Source data:
^^^^^^^^^^^^^^^^

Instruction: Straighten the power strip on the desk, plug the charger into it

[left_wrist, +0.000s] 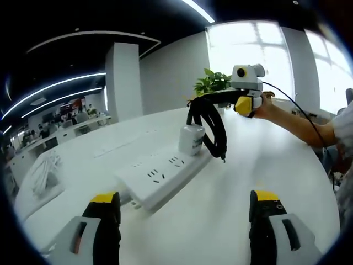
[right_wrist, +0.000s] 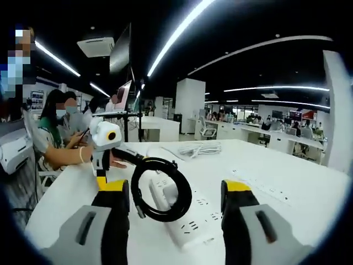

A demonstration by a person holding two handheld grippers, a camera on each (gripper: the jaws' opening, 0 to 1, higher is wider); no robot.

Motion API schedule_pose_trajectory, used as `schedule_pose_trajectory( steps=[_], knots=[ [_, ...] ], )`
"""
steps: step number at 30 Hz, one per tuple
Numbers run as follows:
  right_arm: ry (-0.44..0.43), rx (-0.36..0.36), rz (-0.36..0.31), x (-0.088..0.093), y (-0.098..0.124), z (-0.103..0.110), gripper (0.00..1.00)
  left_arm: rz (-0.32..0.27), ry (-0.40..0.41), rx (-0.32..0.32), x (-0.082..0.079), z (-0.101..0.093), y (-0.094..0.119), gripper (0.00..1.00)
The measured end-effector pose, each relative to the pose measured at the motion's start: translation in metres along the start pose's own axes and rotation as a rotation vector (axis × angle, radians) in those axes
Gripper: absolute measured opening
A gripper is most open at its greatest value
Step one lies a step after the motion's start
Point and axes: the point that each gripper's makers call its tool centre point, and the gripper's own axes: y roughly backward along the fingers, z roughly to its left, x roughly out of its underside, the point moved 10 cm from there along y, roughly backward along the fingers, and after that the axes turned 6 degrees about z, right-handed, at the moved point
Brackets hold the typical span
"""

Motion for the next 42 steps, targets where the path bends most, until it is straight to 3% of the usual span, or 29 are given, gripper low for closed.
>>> schedule_pose_trajectory(
  steps=[4,8,13,19,21,24,30,35,39,42],
  knots=[
    [-0.014,0.039,-0.017,0.003,0.002,0.007,0.89,-0.017,0.009,-0.015,-0.003,0.003,0.005,0.99],
    [0.004,0.069,0.024,0.011,0.001,0.015,0.99,-0.032,0.015,-0.028,-0.005,0.005,0.009,0.99],
    [0.009,0.066,0.011,0.019,0.003,0.029,1.0,-0.071,0.019,-0.032,-0.009,0.006,0.014,0.99],
    [0.051,0.045,0.041,0.019,0.007,0.043,1.0,-0.09,0.005,-0.045,-0.013,0.007,0.019,0.99],
    [0.071,0.037,0.045,0.016,0.009,0.048,1.0,-0.085,-0.01,-0.044,-0.014,0.006,0.021,0.99],
    [0.083,0.02,0.034,0.011,0.014,0.055,1.0,-0.025,-0.067,-0.026,-0.013,0.006,0.027,0.99],
    [0.063,0.005,-0.005,0.01,0.03,0.07,1.0,-0.032,-0.047,0.004,-0.015,0.005,0.032,0.99],
    [0.04,0.086,-0.027,0.012,0.052,0.076,1.0,-0.017,-0.065,-0.016,-0.012,-0.005,0.043,0.99],
    [-0.005,0.158,-0.034,0.016,0.066,0.077,1.0,-0.033,-0.015,-0.036,-0.003,-0.012,0.055,0.99],
    [-0.005,0.216,0.017,0.021,0.075,0.078,1.0,-0.049,0.015,-0.058,0.002,-0.017,0.066,0.99]
  ],
)
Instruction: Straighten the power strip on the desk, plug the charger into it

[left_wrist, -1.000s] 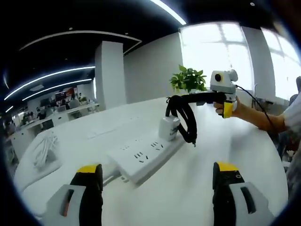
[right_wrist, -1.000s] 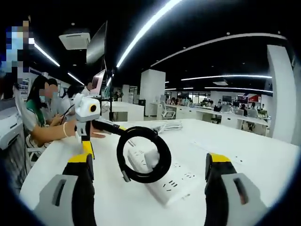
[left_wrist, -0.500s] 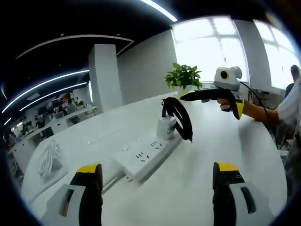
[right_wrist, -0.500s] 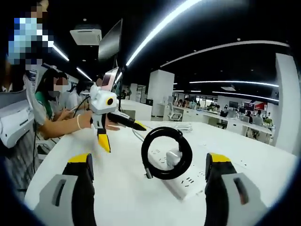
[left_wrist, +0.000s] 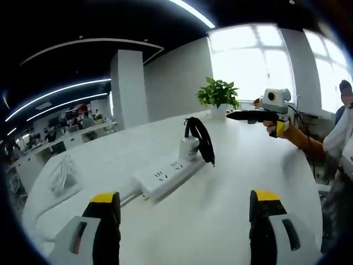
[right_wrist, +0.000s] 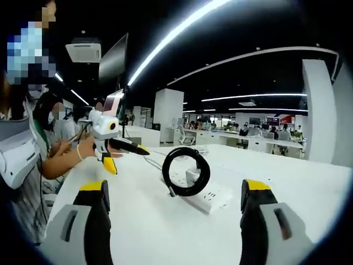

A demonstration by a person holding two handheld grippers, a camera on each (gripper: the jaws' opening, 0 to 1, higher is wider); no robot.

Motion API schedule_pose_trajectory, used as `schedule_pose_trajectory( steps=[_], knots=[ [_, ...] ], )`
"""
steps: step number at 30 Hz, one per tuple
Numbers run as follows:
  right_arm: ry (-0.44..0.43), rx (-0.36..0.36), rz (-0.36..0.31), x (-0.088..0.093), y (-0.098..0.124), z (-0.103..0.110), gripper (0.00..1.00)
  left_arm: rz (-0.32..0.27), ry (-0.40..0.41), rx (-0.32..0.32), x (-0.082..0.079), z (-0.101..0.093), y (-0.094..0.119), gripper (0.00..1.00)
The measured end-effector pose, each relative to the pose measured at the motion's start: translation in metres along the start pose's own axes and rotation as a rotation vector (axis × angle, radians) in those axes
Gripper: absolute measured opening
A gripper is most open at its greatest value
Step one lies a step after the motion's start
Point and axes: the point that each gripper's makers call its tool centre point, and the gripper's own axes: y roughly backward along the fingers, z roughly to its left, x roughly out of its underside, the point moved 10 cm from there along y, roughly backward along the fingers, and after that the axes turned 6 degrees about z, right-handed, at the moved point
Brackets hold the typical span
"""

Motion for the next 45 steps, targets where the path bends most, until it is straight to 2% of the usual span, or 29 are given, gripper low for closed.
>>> schedule_pose_trajectory(
  steps=[4,12,17,24,30,33,39,45],
  knots=[
    [0.066,0.075,0.093,0.008,0.009,0.006,1.0,0.021,0.019,-0.029,0.006,-0.006,0.012,0.99],
    [0.097,0.118,0.124,0.013,0.019,0.029,1.0,0.025,0.048,-0.056,0.022,-0.022,0.03,0.99],
    [0.09,0.122,0.08,0.011,0.026,0.043,1.0,0.01,0.039,-0.071,0.035,-0.03,0.038,0.98],
    [0.134,0.146,0.005,0.009,0.041,0.062,1.0,-0.036,0.115,-0.112,0.046,-0.038,0.049,0.97],
    [0.082,0.161,0.015,0.021,0.055,0.073,1.0,-0.047,0.12,-0.181,0.052,-0.046,0.061,0.97],
    [0.037,0.21,0.047,0.029,0.064,0.076,1.0,-0.061,0.123,-0.196,0.054,-0.05,0.066,0.97],
    [0.009,0.29,0.099,0.038,0.081,0.081,1.0,-0.089,0.12,-0.212,0.058,-0.057,0.074,0.97],
    [-0.004,0.339,0.133,0.047,0.096,0.081,1.0,-0.107,0.144,-0.242,0.065,-0.058,0.084,0.97]
  ],
)
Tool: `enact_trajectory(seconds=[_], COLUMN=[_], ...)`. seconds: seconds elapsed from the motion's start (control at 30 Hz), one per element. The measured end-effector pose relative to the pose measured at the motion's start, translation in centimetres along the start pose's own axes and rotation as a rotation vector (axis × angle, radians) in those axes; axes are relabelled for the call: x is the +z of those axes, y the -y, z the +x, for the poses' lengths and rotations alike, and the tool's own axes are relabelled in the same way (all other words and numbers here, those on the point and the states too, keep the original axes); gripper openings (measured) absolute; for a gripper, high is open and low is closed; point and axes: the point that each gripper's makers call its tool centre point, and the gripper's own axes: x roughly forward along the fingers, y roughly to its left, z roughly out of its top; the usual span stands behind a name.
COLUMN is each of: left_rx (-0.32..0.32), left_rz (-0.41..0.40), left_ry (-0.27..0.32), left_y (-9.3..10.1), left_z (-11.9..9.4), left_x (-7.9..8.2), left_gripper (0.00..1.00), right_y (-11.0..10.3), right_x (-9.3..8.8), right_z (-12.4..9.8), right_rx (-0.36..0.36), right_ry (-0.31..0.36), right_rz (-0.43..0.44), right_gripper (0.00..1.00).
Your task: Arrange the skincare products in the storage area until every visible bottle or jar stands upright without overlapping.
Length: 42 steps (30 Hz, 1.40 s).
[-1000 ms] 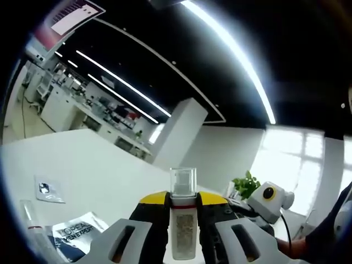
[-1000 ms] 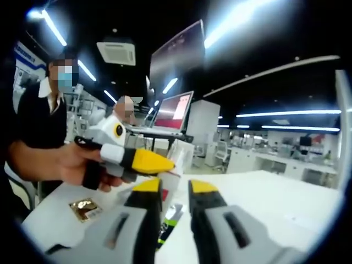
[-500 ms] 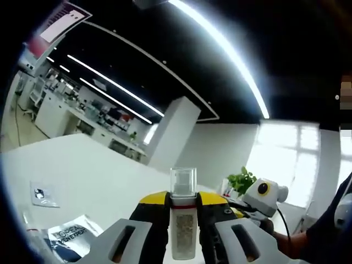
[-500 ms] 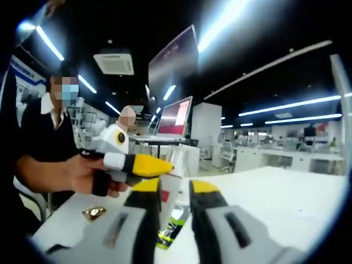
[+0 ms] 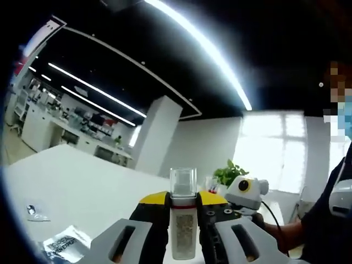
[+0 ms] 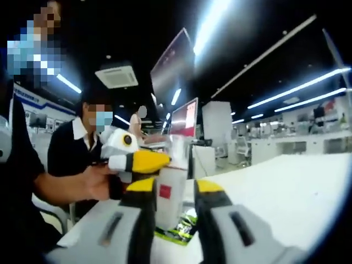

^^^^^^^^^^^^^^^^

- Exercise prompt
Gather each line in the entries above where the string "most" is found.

- Reply
A gripper is most open at its greatest value
Motion for the next 42 steps, targets where the path bends most, until it is straight to 3% of the usual span, or 29 are given, gripper low for closed.
A gripper is most open at its greatest value
Motion for the next 45 steps, targets where the path bends most, until it is straight to 2% of the usual span, or 29 are given, gripper low for closed.

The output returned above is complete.